L’article L. 741-1 du CESEDA dispose que «L’autorité administrative peut placer en rétention, pour une durée de quarante-huit heures, l’étranger qui se trouve dans l’un des cas prévus à l’article L. 731-1 lorsqu’il ne présente pas de garanties de représentation effectives propres à prévenir un risque de soustraction à l’exécution de la décision d’éloignement et qu’aucune autre mesure n’apparaît suffisante à garantir efficacement l’exécution effective de cette décision.
Le risque mentionné au premier alinéa est apprécié selon les mêmes critères que ceux prévus à l’article L. 612-3 ou au regard de la menace pour l’ordre public que l’étranger représente.» ;
L’article L. 741-4 ajoute que «La décision de placement en rétention prend en compte l’état de vulnérabilité et tout handicap de l’étranger.

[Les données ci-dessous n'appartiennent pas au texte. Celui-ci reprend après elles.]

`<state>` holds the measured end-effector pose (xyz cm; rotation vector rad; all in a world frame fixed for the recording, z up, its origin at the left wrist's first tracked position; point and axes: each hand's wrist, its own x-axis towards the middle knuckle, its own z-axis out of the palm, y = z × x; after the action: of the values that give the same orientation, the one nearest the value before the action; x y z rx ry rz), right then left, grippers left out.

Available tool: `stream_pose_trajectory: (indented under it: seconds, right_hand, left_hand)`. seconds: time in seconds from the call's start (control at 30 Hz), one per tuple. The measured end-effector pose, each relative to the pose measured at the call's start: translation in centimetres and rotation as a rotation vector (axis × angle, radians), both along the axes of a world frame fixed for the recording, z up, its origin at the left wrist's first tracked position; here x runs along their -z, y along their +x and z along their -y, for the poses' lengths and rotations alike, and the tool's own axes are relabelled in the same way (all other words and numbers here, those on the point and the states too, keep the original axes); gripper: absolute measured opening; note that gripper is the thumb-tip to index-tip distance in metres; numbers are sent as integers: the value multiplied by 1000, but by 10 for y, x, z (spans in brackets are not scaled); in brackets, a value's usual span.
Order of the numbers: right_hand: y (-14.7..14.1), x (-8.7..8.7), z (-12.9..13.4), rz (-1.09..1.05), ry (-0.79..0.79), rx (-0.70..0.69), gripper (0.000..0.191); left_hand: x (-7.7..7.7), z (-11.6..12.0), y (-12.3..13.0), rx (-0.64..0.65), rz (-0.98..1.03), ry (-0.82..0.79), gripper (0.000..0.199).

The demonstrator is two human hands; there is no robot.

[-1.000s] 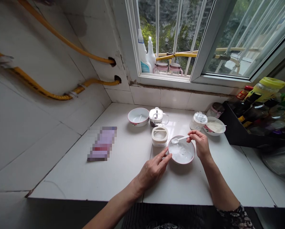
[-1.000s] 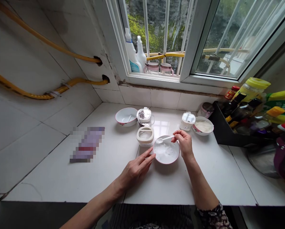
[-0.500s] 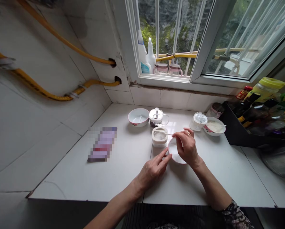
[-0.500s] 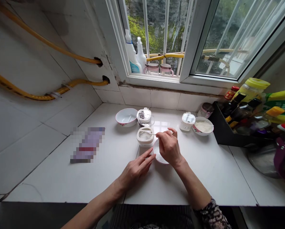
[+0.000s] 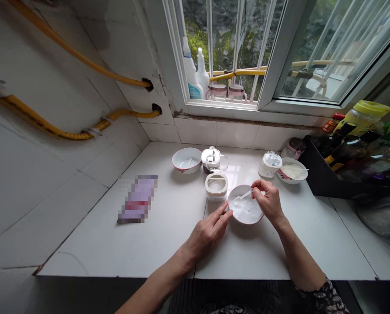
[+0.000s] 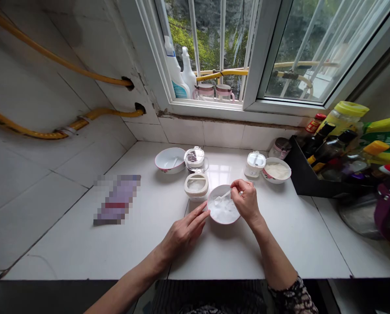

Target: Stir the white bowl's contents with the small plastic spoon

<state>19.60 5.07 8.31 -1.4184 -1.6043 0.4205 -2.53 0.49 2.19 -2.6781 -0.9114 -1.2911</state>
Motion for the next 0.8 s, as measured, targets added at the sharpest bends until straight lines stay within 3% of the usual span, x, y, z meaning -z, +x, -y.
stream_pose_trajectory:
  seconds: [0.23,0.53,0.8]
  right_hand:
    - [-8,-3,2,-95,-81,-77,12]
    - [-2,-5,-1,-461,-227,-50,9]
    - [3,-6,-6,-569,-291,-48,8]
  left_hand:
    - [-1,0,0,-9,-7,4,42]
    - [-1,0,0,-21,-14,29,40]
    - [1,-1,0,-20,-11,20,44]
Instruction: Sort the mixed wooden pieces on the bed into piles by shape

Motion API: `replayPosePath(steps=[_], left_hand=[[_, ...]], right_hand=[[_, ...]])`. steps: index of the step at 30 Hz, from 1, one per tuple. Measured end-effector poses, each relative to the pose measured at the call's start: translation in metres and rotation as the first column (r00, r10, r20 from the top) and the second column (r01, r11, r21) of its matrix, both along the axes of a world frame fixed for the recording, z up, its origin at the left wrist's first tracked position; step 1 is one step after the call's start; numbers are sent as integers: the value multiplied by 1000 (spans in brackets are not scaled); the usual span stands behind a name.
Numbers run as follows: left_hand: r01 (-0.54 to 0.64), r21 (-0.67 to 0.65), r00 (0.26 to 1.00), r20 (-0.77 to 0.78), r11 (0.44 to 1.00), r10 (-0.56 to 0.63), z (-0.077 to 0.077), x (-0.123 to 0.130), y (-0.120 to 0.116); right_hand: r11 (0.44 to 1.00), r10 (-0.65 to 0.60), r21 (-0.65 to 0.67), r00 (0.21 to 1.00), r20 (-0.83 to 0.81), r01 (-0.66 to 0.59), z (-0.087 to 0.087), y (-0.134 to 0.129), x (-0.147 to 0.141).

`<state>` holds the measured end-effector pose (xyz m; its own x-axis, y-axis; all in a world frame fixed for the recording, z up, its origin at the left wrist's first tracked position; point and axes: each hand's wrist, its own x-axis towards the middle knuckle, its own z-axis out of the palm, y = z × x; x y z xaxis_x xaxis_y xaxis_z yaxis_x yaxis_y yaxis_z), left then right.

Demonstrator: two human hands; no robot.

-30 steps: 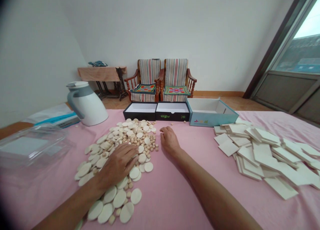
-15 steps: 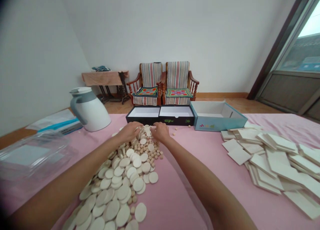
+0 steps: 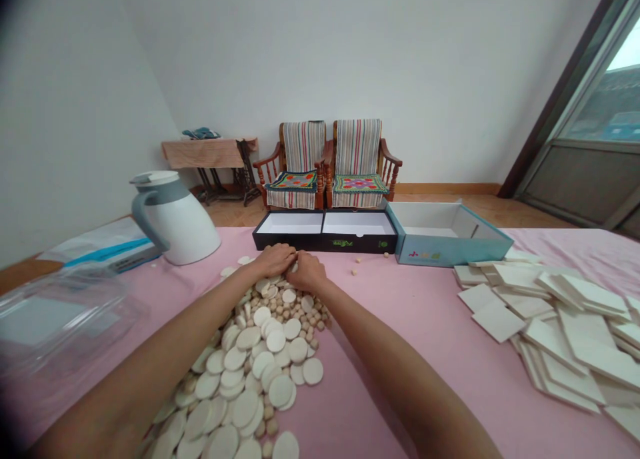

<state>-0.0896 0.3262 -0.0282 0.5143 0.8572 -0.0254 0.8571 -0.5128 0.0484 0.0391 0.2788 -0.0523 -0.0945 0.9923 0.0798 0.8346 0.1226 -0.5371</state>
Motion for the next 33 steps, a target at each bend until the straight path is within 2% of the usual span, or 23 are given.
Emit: replayPosePath(steps=[3, 7, 11, 15, 17, 19, 22, 24, 26, 29, 33], left_hand=[[48, -68, 998, 36, 997, -46, 3, -3, 0], [133, -134, 987, 111, 982, -118, 9, -13, -9], [215, -127, 958, 219, 968, -184, 16, -33, -39], [267, -80, 916, 331, 960, -227, 27, -57, -79], [273, -72, 898, 377, 959, -227, 33, -69, -93], [237, -63, 890, 415, 969, -190, 37, -81, -97], [107, -51, 895, 439, 993, -74, 37, -91, -83], [9, -49, 906, 422, 999, 13, 34, -92, -64], [-65, -58, 922, 378, 996, 82, 29, -87, -43], [-131, -67, 944, 295, 989, 145, 22, -75, -15], [-183, -89, 962, 187, 979, 196, 14, -62, 3]], right_hand=[[999, 40, -19, 997, -73, -41, 7, -6, 1], [992, 122, 30, 988, -97, -120, 18, -22, 2], [967, 232, 118, 971, -58, -224, 23, -54, -6], [905, 401, 198, 911, -98, -377, 28, -91, -11], [875, 467, 213, 874, -133, -435, 32, -99, -7], [876, 468, 217, 868, -168, -430, 35, -94, 1], [926, 336, 239, 927, -169, -292, 32, -66, 16], [956, 190, 244, 978, -82, -165, 24, -42, 24], [970, 76, 229, 997, 23, -79, 14, -22, 29], [979, 30, 196, 995, 99, -49, 0, -7, 32], [987, 40, 150, 989, 144, -61, -10, -12, 29]])
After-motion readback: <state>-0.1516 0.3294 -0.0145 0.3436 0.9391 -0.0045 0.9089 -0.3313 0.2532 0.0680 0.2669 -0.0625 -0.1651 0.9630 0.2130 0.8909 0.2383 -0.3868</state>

Le handicap moteur, cognitif ou psychique et les besoins d’accompagnement de l’étranger sont pris en compte pour déterminer les conditions de son placement en rétention.»
La régularité de la décision administrative s’apprécie au jour de son édiction, au regard des éléments de fait connus de l’administration à cette date et l’obligation de motivation ne peut s’étendre au-delà de l’exposé des éléments qui sous-tendent la décision en cause ;
Le conseil de [P] [B] soutient que l’autorité administrative a commis une erreur d’appréciation s’agissant de l’examen de sa vulnérabilité en ce qu’elle n’a pas pris en compte les éléments de son état de santé dans la décision contestée bien évoqués et justifiés par des ordonnances médicales; qu’il souffre de problèmes de santé et notamment d’une fracture du scaphoide droit, des douleurs et déficit de l’extension suite à une chute en août 2025 et a eu une échographie abdominopelvienne retrouvant une hernie graisseuse de la ligne blanche sus-ombilicale; que dans son ordonnance du 18 août 2025, le Docteur [D] [H] [L] conclut s’agissant du scanner de son poignet : « par sécurité, je propose un complément par une I.R.M. du poignet »; que dans son ordonnance du 2 septembre 2025, le Docteur [C] [A] conclut dans le même senss; que son échographie du 21 septembre 2025 indique qu’il souffre des douleurs et déficit extension à la suite d’une chute en août 2025;
Le préfet de la Haute Savoie a considéré que son état de vulnérabilité n’était pas incompatible avec un placement en rétention.
Il résulte des pièces versées au dossier susmentionnées par le conseil de [P] [B] qu’aucun élément médical ne contre indique une prolongation du placement en rétention de [P] [B] et que son état de santé a été pris en compte par l’autorité administrative.
Ce moyen ne peut donc pas être accueilli ;
En conséquence, l’ordonnance entreprise est infirmée ;
PAR CES MOTIFS
Infirmons l’ordonnance déférée,
Déclarons régulière la décision de placement en rétention administrative,
Statuant à nouveau, ordonnons la prolongation de la rétention de [P] [B] pour une durée maximale de 26 jours.